▶ [TASK BRIEF] Scan the records below for the string "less" and return every line where it appears.

▶ [THE RECORDS]
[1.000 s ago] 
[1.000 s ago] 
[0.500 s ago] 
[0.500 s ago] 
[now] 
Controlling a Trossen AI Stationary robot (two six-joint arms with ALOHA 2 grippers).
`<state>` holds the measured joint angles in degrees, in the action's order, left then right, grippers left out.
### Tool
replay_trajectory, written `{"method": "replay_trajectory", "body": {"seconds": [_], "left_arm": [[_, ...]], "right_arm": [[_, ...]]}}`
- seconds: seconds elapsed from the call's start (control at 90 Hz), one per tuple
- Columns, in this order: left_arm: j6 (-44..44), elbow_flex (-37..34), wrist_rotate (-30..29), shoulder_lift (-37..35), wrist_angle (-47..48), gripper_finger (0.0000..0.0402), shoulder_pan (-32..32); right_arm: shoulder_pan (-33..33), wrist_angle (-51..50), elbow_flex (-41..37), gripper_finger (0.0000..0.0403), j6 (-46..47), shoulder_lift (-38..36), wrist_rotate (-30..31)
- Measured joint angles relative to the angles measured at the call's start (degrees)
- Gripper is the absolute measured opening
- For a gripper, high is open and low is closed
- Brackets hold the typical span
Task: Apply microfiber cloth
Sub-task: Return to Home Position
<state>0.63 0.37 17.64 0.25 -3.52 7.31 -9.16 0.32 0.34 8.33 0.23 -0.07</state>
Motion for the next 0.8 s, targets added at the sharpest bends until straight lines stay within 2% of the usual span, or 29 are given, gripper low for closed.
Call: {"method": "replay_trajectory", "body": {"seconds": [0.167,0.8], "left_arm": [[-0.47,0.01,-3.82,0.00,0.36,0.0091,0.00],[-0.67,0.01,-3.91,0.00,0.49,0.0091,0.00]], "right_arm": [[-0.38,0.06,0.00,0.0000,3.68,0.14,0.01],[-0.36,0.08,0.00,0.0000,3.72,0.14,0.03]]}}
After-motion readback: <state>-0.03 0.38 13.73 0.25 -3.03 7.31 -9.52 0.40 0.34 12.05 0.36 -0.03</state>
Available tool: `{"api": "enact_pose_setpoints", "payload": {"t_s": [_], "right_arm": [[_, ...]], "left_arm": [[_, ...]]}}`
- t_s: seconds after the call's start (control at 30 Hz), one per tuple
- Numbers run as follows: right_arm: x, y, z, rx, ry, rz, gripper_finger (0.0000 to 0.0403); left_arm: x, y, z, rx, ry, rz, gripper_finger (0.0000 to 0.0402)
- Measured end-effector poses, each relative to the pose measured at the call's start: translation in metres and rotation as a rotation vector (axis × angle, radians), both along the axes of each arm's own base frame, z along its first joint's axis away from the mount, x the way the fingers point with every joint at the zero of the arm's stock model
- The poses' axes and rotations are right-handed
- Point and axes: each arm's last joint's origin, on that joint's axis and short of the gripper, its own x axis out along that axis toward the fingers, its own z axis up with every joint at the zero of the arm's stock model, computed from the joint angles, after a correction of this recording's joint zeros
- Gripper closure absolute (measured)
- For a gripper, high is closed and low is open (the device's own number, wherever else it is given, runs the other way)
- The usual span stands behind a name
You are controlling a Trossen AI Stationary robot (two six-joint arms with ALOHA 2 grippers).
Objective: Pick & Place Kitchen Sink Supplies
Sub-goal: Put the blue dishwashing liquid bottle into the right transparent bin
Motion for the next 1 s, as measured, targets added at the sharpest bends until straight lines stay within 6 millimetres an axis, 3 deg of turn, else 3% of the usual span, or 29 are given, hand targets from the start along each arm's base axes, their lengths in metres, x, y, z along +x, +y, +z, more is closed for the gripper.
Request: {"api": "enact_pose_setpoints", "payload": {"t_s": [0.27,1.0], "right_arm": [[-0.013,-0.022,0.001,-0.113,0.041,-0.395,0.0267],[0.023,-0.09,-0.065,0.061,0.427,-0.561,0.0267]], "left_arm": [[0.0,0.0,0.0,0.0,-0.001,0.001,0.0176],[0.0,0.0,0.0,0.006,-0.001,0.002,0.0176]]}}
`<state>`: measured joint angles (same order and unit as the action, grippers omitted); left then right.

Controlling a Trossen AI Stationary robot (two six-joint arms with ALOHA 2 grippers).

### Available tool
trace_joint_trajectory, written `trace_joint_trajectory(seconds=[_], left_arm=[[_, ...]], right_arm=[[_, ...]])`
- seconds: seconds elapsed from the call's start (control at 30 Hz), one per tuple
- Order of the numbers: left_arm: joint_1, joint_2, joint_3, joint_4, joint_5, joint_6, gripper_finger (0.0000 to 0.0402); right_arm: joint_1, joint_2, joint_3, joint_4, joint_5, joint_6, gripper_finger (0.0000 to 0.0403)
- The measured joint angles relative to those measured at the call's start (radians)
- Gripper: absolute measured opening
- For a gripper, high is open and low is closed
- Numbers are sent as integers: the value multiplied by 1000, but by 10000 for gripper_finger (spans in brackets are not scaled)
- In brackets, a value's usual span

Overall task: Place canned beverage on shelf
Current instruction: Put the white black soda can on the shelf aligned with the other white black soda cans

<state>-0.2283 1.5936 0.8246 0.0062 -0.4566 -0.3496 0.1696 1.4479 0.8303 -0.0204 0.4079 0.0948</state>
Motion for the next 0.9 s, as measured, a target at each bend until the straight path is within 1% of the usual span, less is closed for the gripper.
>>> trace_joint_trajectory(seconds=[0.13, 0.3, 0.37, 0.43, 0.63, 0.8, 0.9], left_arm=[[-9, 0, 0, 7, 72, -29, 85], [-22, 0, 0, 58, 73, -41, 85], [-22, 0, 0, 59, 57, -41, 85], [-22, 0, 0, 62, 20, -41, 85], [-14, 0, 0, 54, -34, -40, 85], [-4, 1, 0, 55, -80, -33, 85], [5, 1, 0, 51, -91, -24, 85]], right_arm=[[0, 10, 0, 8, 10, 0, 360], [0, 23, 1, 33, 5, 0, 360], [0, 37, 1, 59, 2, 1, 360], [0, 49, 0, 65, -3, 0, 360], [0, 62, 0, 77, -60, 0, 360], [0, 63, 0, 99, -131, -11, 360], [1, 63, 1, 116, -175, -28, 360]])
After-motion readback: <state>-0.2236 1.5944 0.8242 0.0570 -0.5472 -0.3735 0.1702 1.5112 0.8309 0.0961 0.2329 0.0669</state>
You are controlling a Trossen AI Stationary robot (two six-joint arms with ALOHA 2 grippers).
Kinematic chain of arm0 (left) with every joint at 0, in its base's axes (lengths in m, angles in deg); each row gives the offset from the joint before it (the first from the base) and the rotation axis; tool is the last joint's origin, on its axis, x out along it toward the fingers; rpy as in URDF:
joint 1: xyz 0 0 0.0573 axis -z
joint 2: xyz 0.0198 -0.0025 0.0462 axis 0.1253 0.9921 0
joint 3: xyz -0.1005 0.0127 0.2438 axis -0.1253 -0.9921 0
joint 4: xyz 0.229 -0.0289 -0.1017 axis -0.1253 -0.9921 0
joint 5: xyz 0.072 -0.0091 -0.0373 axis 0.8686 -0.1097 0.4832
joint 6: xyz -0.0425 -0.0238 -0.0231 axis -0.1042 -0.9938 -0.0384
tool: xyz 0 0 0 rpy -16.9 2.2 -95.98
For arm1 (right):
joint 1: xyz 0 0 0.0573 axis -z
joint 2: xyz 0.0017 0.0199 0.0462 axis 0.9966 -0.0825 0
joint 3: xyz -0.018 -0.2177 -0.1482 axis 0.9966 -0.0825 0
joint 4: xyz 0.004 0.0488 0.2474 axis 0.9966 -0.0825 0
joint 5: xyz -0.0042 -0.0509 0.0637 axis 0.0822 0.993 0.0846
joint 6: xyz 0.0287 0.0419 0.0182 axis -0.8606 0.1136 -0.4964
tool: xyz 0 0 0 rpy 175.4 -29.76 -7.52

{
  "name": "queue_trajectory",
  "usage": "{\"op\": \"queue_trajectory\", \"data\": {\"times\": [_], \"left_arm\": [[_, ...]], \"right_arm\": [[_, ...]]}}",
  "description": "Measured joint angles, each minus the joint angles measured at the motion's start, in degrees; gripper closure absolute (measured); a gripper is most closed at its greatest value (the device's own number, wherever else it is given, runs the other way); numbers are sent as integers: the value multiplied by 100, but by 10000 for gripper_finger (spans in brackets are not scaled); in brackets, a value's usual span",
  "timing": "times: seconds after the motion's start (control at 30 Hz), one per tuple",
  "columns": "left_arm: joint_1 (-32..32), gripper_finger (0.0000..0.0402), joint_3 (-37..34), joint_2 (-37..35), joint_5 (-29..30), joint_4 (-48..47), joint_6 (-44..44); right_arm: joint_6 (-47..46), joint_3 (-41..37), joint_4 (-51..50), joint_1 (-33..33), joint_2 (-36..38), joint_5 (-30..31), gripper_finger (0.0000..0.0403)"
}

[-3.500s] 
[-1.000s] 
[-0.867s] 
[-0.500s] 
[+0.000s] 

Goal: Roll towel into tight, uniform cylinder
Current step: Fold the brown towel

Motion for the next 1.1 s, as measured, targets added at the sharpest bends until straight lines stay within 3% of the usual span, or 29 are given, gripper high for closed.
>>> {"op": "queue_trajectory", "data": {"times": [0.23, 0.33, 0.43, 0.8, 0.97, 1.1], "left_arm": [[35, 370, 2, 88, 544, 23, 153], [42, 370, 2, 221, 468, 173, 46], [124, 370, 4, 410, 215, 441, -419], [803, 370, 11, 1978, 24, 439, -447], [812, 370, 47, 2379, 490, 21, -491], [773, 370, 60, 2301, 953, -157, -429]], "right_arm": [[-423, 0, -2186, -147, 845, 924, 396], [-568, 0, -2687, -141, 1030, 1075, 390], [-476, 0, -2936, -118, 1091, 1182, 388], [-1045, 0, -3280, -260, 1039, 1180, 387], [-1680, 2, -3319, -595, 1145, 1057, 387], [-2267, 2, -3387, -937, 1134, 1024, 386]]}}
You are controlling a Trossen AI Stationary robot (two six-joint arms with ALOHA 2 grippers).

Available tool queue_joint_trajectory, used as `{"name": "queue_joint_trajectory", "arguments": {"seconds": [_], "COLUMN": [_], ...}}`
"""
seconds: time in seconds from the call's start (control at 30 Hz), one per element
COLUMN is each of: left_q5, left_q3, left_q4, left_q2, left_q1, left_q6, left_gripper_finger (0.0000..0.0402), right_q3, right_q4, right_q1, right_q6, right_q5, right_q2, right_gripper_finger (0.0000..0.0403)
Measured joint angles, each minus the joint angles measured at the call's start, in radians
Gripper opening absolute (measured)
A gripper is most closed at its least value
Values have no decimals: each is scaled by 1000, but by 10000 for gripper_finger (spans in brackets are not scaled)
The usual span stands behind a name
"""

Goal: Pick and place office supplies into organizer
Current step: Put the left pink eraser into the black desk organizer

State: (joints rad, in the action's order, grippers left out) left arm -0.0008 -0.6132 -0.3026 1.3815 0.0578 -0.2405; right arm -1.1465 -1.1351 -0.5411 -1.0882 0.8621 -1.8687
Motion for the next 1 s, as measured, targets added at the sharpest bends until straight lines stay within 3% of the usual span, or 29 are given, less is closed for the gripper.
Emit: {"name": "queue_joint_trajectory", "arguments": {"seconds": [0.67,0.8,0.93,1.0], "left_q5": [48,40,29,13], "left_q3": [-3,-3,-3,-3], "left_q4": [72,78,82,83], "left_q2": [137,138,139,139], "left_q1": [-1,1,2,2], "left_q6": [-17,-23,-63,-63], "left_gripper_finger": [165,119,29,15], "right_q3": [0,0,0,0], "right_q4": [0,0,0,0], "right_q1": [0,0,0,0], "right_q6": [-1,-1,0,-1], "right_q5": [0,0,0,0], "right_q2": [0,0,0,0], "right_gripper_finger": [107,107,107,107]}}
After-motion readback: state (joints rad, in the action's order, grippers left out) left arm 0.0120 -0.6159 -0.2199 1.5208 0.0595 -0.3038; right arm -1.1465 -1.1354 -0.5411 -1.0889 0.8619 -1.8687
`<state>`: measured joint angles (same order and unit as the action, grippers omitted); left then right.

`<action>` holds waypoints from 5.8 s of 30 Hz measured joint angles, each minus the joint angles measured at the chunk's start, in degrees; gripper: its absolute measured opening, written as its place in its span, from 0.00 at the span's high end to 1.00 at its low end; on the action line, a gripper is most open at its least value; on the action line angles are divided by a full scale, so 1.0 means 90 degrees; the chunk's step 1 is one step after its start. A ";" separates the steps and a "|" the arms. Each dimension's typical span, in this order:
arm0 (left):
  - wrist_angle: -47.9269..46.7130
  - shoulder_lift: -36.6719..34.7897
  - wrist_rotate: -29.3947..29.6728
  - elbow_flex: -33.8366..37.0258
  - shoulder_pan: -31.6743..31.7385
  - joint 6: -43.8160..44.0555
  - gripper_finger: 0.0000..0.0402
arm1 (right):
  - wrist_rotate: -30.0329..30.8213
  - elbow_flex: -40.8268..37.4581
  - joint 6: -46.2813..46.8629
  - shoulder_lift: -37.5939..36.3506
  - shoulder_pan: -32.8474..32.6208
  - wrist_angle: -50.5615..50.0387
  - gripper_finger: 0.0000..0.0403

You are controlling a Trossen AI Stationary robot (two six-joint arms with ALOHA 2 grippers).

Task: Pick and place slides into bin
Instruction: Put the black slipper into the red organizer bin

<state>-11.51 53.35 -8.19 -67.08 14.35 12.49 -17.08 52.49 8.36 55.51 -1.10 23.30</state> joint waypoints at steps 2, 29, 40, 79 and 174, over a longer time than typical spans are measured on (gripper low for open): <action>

▶ [ANSWER TO THIS PROBLEM]
Motion for the next 0.9 s, as measured, a target at each bend until the straight path is within 1% of the usual span, less is closed for the gripper.
Motion for the next 1 s, as measured, targets added at the sharpest bends until straight lines stay within 3% of the usual span, or 29 are given, less is closed for the gripper.

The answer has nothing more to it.